Wilfredo estaba horrorizado. «Usaron a mi hijo para practicar el tiro».

El fiscal Enamorado explica que era correcto perseguir a Ebed, tratar de detenerlo con obstáculos en la carretera e incluso disparar al aire. Pero en ningún caso está permitido disparar a un sospechoso que huye sin presentar amenaza. «Los hechos son despreciables», dijo. «La ley es clara. Ebed no debería estar muerto».

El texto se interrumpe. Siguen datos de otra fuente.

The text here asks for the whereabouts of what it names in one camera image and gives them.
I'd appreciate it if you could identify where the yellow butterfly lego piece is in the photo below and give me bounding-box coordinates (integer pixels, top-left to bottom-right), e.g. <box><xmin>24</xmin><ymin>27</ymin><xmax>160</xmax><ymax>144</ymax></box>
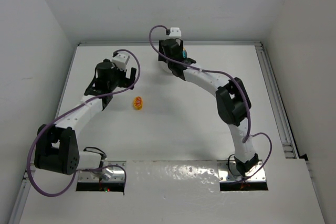
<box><xmin>133</xmin><ymin>96</ymin><xmax>143</xmax><ymax>110</ymax></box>

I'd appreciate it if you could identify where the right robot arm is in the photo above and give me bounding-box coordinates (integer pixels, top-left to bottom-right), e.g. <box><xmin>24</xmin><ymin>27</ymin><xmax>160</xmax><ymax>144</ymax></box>
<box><xmin>158</xmin><ymin>39</ymin><xmax>259</xmax><ymax>176</ymax></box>

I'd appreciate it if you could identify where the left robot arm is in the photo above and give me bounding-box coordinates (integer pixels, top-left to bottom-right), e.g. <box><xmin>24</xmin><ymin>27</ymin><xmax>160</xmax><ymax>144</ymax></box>
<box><xmin>34</xmin><ymin>59</ymin><xmax>137</xmax><ymax>175</ymax></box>

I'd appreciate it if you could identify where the white divided round container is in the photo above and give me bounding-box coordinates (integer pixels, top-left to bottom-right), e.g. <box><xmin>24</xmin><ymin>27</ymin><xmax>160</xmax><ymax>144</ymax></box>
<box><xmin>159</xmin><ymin>60</ymin><xmax>173</xmax><ymax>75</ymax></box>

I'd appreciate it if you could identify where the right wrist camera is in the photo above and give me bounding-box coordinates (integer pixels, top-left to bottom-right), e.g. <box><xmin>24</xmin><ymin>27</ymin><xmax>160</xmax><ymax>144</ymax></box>
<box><xmin>166</xmin><ymin>27</ymin><xmax>182</xmax><ymax>38</ymax></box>

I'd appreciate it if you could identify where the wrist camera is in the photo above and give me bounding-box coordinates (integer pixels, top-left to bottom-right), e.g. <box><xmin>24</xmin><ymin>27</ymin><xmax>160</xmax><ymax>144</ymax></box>
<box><xmin>166</xmin><ymin>27</ymin><xmax>182</xmax><ymax>38</ymax></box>
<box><xmin>112</xmin><ymin>53</ymin><xmax>130</xmax><ymax>72</ymax></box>

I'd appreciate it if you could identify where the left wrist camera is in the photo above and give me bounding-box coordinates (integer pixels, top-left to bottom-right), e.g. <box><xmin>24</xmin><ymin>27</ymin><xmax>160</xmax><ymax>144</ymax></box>
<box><xmin>112</xmin><ymin>53</ymin><xmax>130</xmax><ymax>72</ymax></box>

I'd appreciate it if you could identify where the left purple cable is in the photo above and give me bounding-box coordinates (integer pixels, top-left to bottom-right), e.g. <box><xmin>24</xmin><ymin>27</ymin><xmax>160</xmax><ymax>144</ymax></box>
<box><xmin>26</xmin><ymin>49</ymin><xmax>141</xmax><ymax>197</ymax></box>

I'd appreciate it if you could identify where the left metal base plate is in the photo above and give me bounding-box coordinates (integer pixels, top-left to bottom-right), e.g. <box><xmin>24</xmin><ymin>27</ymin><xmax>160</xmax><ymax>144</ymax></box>
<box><xmin>78</xmin><ymin>161</ymin><xmax>126</xmax><ymax>183</ymax></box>

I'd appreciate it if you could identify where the metal base plate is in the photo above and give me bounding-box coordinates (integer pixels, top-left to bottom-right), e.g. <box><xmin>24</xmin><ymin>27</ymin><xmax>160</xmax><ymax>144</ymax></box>
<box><xmin>217</xmin><ymin>160</ymin><xmax>268</xmax><ymax>182</ymax></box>
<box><xmin>78</xmin><ymin>161</ymin><xmax>126</xmax><ymax>183</ymax></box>

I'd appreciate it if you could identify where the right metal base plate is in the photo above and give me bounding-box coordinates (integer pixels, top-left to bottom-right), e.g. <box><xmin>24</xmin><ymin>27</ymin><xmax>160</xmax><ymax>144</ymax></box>
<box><xmin>217</xmin><ymin>160</ymin><xmax>268</xmax><ymax>182</ymax></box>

Lo que sucedió después fue un milagro. a los 17 días de abrir el caso, gracias a la insistencia y el apoyo de Wilfredo a la Fiscalía y después de los testimonios de algunos de los arrepentidos, los tres soldados que habían disparado fueron detenidos. Eliezer Rodríguez, de 22 años, autor de los disparos mortales, fue acusado de asesinato y encarcelado. Los otros dos, incluido el subteniente Sierra, el oficial que comenzó a disparar, solo fueron acusados de encubrimiento y violación de los deberes de los funcionarios. A los dos se les otorgaron medidas sustitutivas y esperan juicio en libertad.

De alguna manera Wilfredo había conseguido algún tipo de justicia. Los hechos eran públicos, podían leerse en una acusación de la Fiscalía, y quien había matado a su hijo esperaba juicio detenido en un batallón militar. Eso es mucha más justicia de la habitual en Honduras. Pero, por supuesto, no estaba satisfecho. No lo estará nunca. A fin de cuentas, los soldados se limitan a seguir órdenes y no está de acuerdo con que uno deba pagar por todos, si es que alguna vez alguien, si hay un juicio, llega a pagar por algo. En el ejército, como hemos aprendido en las películas de Hollywood, siempre hay que subir escaleras hacia arriba. Escaleras cubiertas por niebla en las que apenas se alcanza a ver nada. Por supuesto, había más implicados. Además de los soldados que dispararon, el coronel Juan Girón les ordenó mentir sobre el parte de novedades; otro coronel, Reynel Funes, cambió las armas para manipular la prueba de balística, y un tercer coronel, Jesús Mármol, jefe máximo de la operación relámpago, la que mantiene Tegucigalpa sellada por el ejército desde poco después del golpe de Estado de 2009, dijo que nunca había sido informado de los hechos, pese a que su subordinado dice que sí lo hizo.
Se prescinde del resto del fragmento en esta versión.